# [WORK TO BE COMPLETED]
The expected output is each entry, given again exactly.

|---|

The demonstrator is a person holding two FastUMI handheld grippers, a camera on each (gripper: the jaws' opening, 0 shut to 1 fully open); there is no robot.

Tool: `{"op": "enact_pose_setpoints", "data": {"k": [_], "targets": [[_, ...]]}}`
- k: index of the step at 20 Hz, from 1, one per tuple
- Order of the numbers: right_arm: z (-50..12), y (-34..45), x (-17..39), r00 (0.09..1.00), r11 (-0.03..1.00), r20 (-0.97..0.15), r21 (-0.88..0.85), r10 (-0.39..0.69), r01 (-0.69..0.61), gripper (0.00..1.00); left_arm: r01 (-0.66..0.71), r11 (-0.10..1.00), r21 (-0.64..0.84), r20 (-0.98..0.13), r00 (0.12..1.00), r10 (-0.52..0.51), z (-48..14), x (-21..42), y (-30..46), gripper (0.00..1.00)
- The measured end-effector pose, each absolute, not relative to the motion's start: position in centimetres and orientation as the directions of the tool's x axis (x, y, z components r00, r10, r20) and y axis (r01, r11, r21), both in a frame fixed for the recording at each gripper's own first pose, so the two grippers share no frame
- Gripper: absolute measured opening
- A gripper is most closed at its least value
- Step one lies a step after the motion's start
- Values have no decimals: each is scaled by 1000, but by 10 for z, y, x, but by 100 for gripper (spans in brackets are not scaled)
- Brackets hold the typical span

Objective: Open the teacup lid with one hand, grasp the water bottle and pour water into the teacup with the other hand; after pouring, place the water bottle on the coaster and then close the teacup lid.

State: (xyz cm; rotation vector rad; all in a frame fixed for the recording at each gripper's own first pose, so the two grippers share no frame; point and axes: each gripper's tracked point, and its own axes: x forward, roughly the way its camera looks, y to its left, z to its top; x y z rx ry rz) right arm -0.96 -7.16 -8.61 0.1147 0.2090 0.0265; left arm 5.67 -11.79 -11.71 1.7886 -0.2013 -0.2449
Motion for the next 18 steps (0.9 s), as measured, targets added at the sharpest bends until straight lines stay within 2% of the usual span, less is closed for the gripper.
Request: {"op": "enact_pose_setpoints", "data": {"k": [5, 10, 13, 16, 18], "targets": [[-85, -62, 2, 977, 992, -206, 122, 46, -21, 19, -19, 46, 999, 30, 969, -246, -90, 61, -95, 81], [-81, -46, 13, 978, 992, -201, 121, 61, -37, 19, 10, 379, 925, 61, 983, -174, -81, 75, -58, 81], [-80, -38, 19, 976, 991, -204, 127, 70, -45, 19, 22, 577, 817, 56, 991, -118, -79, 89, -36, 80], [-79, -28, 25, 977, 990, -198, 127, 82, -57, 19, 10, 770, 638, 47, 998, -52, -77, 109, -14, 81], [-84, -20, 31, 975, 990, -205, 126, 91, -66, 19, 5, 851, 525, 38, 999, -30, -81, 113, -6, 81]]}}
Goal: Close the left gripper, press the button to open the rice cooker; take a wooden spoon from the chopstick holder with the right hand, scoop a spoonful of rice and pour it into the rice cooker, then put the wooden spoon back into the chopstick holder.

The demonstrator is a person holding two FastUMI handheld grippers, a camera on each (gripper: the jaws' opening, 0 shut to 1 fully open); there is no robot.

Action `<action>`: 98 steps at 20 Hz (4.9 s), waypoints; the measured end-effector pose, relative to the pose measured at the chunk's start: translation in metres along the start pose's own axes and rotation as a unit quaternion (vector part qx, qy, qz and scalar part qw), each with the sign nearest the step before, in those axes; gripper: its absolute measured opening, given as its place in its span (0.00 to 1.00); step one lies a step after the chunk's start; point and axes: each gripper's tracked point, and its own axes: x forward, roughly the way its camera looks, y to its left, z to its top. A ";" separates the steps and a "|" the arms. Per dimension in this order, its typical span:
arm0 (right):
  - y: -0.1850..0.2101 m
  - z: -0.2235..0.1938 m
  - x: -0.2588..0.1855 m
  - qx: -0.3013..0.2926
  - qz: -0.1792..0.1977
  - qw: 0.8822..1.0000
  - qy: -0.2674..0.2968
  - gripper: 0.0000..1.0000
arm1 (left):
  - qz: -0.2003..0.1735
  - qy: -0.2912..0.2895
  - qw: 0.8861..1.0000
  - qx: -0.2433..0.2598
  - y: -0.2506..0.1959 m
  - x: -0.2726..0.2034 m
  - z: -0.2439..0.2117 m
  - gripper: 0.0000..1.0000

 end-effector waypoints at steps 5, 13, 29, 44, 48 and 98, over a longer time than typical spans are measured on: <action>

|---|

# [RESPONSE TO THIS EXERCISE]
The demonstrator is a person holding two FastUMI handheld grippers, a camera on each (gripper: the jaws' opening, 0 shut to 1 fully open); there is no robot.

Tool: `{"op": "enact_pose_setpoints", "data": {"k": [_], "targets": [[_, ...]]}}`
- k: index of the step at 20 Hz, from 1, one per tuple
- Order of the numbers: right_arm: z (-50..12), y (-34..45), x (-17..39), r00 (0.09..1.00), r11 (-0.03..1.00), r20 (-0.97..0.15), r21 (-0.88..0.85), r10 (-0.39..0.69), r01 (-0.69..0.61), gripper (0.00..1.00); left_arm: r01 (-0.66..0.71), r11 (-0.10..1.00), r21 (-0.64..0.84), r20 (-0.98..0.13), r00 (0.12..1.00), r10 (-0.52..0.51), z (-48..14), x (-21..42), y (-30..46), gripper (0.00..1.00)
- The measured end-effector pose, each absolute, not relative to the motion's start: position in centimetres and orientation as the directions of the tool's x axis (x, y, z components r00, r10, r20) and y axis (r01, r11, r21), both in a frame fixed for the recording at each gripper's own first pose, so the two grippers share no frame
- Gripper: absolute measured opening
- A gripper is most closed at its least value
- Step one lies a step after the motion's start
- Values have no decimals: each is scaled by 1000, but by 10 for z, y, x, but by 100 for gripper (spans in brackets are not scaled)
- Brackets hold the typical span

Objective: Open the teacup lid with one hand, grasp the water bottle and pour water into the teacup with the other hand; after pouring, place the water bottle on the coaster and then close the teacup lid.

State: (xyz cm; rotation vector rad; all in a frame fixed for the recording at each gripper's own first pose, so the two grippers share no frame; point and axes: each gripper's tracked point, and its own axes: x forward, roughly the way its camera looks, y to its left, z to its top; x y z rx ry rz) right arm -0.96 -7.16 -8.61 0.1147 0.2090 0.0265; left arm 5.67 -11.79 -11.71 1.7886 -0.2013 -0.2449
Motion for the next 18 steps (0.9 s), as measured, targets added at the sharpest bends until straight lines stay within 2% of the usual span, less is closed for the gripper.
Request: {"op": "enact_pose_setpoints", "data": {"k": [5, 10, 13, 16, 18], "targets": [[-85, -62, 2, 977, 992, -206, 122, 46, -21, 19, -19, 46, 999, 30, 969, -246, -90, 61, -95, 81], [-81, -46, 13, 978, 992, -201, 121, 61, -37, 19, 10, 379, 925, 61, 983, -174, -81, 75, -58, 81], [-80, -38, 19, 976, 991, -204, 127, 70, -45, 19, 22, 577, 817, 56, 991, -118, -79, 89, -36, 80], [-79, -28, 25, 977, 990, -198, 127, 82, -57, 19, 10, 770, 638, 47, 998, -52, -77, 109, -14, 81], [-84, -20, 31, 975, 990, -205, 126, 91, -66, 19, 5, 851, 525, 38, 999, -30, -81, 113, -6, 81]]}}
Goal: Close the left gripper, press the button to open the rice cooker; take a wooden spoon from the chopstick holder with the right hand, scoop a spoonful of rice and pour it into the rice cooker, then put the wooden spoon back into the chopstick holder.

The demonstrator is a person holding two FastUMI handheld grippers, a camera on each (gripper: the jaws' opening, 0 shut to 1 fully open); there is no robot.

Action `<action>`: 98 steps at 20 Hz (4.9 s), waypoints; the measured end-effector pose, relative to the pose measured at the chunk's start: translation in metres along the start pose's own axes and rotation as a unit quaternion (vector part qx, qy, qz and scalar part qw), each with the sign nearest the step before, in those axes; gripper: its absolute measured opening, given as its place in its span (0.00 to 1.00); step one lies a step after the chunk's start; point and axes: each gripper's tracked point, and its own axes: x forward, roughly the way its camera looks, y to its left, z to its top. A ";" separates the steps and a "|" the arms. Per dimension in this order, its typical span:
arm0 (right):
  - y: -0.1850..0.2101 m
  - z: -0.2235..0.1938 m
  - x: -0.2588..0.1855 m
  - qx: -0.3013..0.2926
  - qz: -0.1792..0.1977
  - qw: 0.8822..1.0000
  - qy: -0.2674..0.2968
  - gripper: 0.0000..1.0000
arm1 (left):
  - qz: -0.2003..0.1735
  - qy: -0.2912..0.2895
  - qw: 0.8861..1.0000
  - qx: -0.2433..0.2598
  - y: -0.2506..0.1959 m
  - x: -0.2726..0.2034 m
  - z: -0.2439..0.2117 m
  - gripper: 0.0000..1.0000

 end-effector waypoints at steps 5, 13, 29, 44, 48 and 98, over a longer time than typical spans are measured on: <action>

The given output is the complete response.